Department of Mechanical, Aerospace, and Biomedical Engineering, University of Tennessee, Knoxville, Tennessee, USA.
Manufacturing Demonstration Facility, Oak Ridge National Laboratory, Knoxville, TN, USA.
Sci Rep. 2017 Mar 3;7:43554. doi: 10.1038/srep43554.
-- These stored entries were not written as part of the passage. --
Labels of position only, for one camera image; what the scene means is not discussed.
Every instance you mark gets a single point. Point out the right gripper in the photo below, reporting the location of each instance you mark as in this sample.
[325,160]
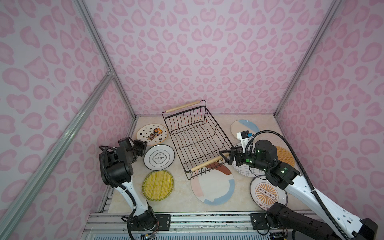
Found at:
[239,153]

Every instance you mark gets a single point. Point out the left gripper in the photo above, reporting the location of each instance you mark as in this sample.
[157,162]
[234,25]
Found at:
[141,145]

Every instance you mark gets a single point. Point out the star patterned plate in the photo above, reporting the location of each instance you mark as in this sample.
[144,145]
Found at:
[153,134]

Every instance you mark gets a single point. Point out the white green-rimmed plate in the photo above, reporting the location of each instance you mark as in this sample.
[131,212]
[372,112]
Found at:
[159,157]

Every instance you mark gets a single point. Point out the black wire dish rack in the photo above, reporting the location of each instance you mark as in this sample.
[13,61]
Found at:
[197,138]

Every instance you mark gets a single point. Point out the yellow striped plate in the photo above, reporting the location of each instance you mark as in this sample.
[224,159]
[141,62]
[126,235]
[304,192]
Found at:
[158,185]

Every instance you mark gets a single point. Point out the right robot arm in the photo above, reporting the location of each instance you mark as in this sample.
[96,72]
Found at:
[335,222]

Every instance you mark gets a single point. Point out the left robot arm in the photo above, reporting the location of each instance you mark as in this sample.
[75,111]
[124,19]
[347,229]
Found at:
[117,171]

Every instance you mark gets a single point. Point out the white plaid plate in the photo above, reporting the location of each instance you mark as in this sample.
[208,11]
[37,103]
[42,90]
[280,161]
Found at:
[245,171]

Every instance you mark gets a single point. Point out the cream blue plate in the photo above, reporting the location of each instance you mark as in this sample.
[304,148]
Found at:
[243,125]

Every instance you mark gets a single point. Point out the large pink blue plate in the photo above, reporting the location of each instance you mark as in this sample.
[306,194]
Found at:
[214,187]

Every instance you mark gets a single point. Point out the orange sunburst plate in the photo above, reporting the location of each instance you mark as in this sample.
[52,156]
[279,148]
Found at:
[264,194]

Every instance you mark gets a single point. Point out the orange woven plate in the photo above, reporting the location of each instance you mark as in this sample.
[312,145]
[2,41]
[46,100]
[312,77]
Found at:
[285,156]

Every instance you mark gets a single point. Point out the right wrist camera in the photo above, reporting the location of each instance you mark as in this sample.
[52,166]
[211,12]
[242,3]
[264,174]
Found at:
[244,137]

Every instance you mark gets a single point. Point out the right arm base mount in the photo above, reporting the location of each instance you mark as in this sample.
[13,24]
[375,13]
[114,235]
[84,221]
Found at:
[259,222]

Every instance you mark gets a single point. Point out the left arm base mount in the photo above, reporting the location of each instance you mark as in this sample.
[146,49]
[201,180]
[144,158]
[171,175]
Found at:
[162,223]

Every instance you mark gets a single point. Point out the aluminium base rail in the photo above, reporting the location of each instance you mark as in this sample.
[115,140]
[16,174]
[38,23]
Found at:
[190,219]

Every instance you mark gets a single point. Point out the aluminium frame strut left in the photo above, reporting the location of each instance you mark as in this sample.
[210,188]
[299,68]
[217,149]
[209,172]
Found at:
[61,99]

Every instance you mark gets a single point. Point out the aluminium frame strut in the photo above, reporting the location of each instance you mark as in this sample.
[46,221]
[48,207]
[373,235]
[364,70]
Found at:
[314,43]
[61,99]

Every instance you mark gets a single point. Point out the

To reduce the uncertainty of build performance in metal additive manufacturing, robust process monitoring systems that can detect imperfections and improve repeatability are desired. One of the most promising methods for in situ monitoring is thermographic imaging. However, there is a challenge in using this technology due to the difference in surface emittance between the metal powder and solidified part being observed that affects the accuracy of the temperature data collected. The purpose of the present study was to develop a method for properly calibrating temperature profiles from thermographic data to account for this emittance change and to determine important characteristics of the build through additional processing. The thermographic data was analyzed to identify the transition of material from metal powder to a solid as-printed part. A corrected temperature profile was then assembled for each point using calibrations for these surface conditions. Using this data, the thermal gradient and solid-liquid interface velocity were approximated and correlated to experimentally observed microstructural variation within the part. This work shows that by using a method of process monitoring, repeatability of a build could be monitored specifically in relation to microstructure control.
为了降低金属增材制造中构建性能的不确定性,需要稳健的过程监测系统来检测缺陷并提高可重复性。原位监测最有前途的方法之一是热成像。然而,由于正在观察的金属粉末和凝固部分之间的表面发射率存在差异,这会影响所收集温度数据的准确性,因此在使用这项技术时存在挑战。本研究的目的是开发一种从热成像数据中正确校准温度曲线的方法,以考虑这种发射率变化,并通过额外的处理来确定构建的重要特性。对热成像数据进行了分析,以确定材料从金属粉末到打印零件的固相转变。然后,针对每种情况,使用这些表面条件的校准来组装一个校正后的温度曲线。使用这些数据,我们可以近似热梯度和固液界面速度,并将其与零件内部实验观察到的微观结构变化相关联。这项工作表明,通过使用一种过程监测方法,可以特别针对微观结构控制来监测构建的可重复性。